:: Data segment

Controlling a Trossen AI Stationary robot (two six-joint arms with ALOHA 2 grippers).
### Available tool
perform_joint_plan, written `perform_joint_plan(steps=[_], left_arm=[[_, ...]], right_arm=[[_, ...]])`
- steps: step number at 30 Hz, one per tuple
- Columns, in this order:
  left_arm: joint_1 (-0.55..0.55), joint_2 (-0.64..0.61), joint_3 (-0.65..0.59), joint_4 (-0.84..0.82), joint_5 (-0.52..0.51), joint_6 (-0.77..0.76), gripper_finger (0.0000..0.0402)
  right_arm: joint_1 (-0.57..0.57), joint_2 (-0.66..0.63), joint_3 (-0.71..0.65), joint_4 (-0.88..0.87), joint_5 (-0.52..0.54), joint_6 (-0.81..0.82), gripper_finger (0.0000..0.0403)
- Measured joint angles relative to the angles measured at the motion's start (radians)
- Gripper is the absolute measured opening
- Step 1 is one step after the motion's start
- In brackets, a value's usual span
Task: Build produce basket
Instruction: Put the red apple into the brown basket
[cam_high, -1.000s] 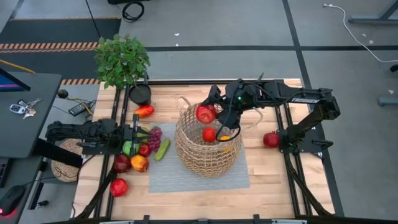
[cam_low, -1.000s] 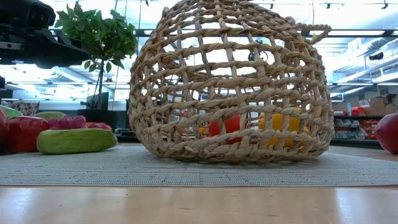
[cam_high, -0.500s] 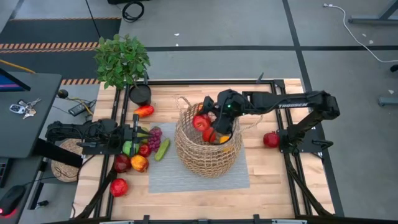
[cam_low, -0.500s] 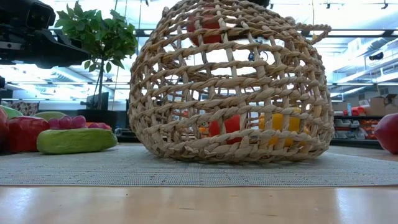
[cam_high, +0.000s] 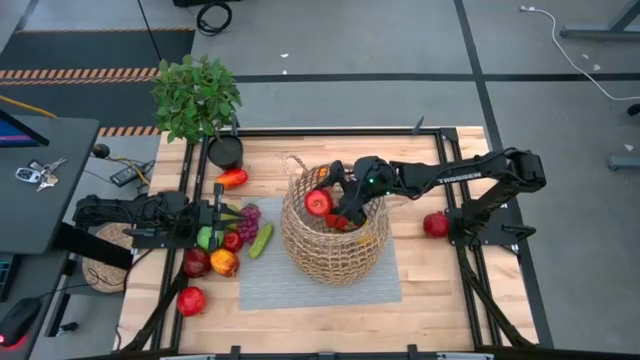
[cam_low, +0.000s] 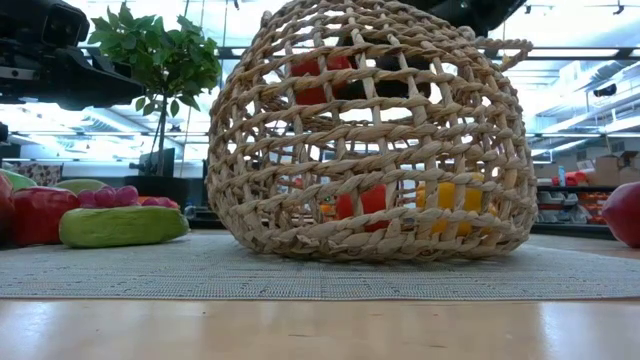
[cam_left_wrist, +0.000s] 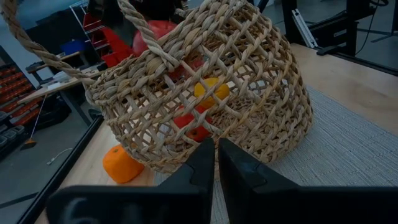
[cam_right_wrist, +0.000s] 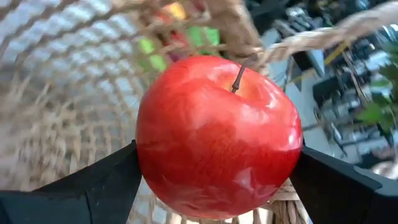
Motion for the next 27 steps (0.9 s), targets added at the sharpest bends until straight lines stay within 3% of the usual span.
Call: perform_joint_plan(steps=[7,14,27], left_arm=[[0.000,0.000,0.000,0.000,0.000,0.000,0.0035],[0.000,0.000,0.000,0.000,0.000,0.000,0.0032],[0.000,0.000,0.000,0.000,0.000,0.000,0.0035]], right_arm=[[0.003,0.000,-0.006,0.053,0.065,0.188,0.0380],[0.008,-0.001,-0.006,0.039,0.139,0.205,0.0380],[-0.012,-0.001,-0.006,-0.189,0.122,0.427,0.0380]])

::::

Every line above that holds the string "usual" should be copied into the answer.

- In brackets, a value's usual span
Motion for the next 27 steps (0.9 s), targets added at the sharpest bends until straight lines stay within 3% of the usual span.

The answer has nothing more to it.